YOUR GOAL: Which lines in the data below contain the word "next"? Pull each of them out.

Dataset excerpts
::::::::::

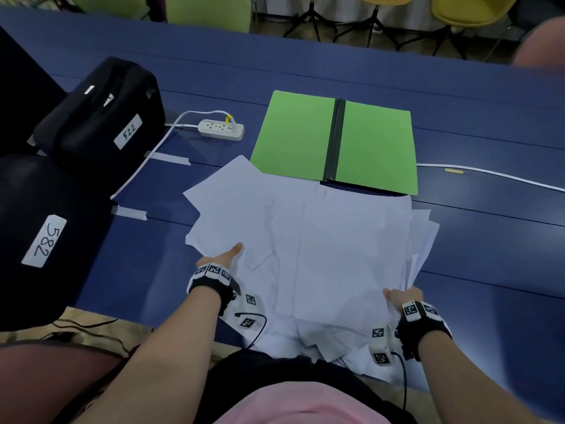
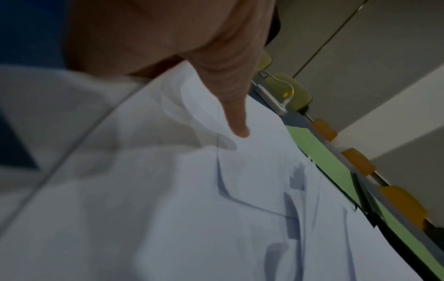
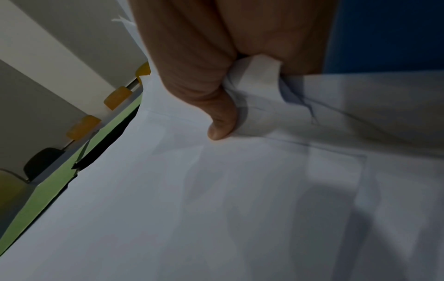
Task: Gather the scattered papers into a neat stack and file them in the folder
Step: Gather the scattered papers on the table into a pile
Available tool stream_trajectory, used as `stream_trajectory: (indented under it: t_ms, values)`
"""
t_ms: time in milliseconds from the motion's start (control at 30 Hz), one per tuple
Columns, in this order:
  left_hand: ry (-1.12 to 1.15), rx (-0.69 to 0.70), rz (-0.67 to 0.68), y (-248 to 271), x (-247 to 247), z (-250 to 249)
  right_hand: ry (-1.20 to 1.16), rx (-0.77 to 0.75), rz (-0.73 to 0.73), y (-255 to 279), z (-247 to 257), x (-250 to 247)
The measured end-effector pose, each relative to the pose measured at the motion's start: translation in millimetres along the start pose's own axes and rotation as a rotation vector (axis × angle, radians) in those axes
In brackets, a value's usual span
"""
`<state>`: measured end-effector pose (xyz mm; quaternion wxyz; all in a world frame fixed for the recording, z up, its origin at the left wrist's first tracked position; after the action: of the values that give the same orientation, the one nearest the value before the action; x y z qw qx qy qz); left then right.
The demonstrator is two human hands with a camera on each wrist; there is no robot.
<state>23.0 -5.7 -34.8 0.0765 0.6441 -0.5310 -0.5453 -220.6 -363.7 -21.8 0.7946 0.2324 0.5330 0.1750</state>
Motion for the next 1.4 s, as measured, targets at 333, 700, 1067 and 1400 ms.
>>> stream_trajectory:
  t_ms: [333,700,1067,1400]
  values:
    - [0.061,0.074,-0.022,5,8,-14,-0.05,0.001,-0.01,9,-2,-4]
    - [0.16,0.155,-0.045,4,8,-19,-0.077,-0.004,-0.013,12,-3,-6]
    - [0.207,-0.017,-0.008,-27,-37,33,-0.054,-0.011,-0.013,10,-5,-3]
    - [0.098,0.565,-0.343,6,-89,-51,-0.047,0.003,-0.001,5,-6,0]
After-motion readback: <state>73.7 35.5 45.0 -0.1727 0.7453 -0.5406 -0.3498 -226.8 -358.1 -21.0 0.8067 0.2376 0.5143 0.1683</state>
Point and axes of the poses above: each hand's wrist, its own y-axis away from the middle knuckle, its own x-axis out of the palm, z = x × y, the point moved 8 cm from there along -y, towards the middle knuckle, and after that the axes turned 11 degrees about -z, right-handed, at the moved point
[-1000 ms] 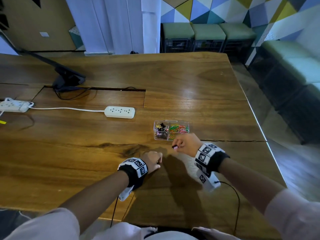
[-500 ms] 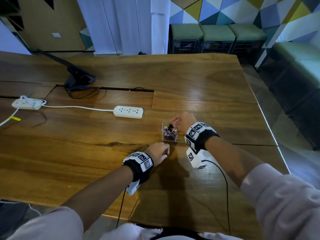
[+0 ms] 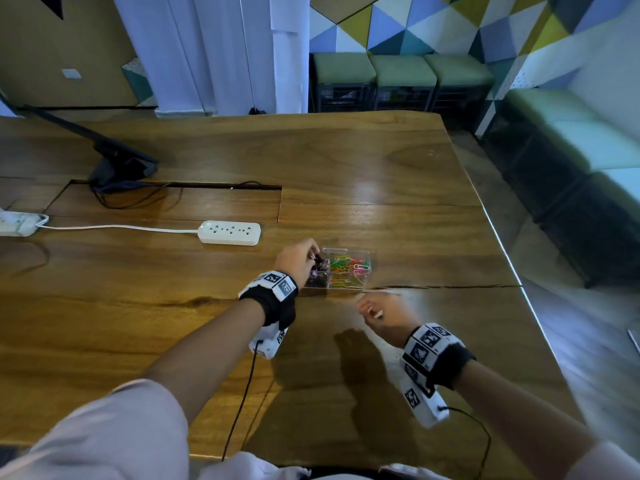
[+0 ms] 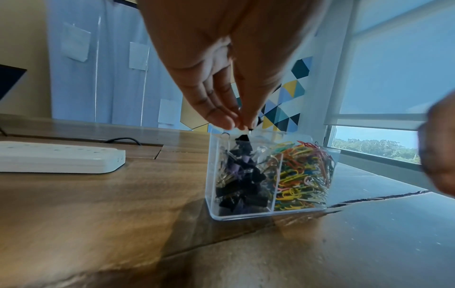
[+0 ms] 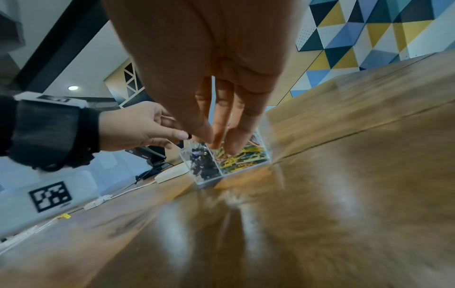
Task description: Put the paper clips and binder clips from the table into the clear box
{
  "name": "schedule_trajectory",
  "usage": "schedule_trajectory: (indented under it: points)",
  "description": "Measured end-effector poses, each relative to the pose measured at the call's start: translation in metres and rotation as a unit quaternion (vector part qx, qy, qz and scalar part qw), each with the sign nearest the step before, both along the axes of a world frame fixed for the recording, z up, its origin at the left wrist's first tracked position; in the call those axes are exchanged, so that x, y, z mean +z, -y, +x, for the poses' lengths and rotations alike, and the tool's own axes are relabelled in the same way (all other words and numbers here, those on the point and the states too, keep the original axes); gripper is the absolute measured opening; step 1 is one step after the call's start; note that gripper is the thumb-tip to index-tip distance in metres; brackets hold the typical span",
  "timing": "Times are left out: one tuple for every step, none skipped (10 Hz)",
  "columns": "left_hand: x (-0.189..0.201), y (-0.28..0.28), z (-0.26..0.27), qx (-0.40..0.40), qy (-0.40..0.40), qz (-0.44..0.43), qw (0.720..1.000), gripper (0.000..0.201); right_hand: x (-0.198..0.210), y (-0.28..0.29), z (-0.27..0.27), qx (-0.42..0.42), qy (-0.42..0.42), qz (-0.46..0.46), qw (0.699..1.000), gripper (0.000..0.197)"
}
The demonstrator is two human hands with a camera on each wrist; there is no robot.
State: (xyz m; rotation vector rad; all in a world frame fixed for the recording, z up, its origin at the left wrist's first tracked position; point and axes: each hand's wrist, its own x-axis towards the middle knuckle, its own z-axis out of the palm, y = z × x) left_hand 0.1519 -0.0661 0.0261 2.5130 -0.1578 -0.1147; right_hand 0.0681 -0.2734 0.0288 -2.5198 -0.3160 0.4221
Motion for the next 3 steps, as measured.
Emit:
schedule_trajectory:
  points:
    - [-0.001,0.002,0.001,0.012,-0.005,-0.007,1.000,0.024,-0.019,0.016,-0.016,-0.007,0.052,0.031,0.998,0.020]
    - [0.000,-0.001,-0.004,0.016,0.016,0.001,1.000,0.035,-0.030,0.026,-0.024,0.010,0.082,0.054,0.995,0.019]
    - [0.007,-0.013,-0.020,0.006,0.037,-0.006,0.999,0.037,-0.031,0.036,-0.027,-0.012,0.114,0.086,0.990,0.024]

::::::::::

ANSWER TO THE PROBLEM:
Motion for the next 1.4 s, as measured, targets at 333, 700, 1067 and 1400 ms.
Motion for the next 3 steps, as measured.

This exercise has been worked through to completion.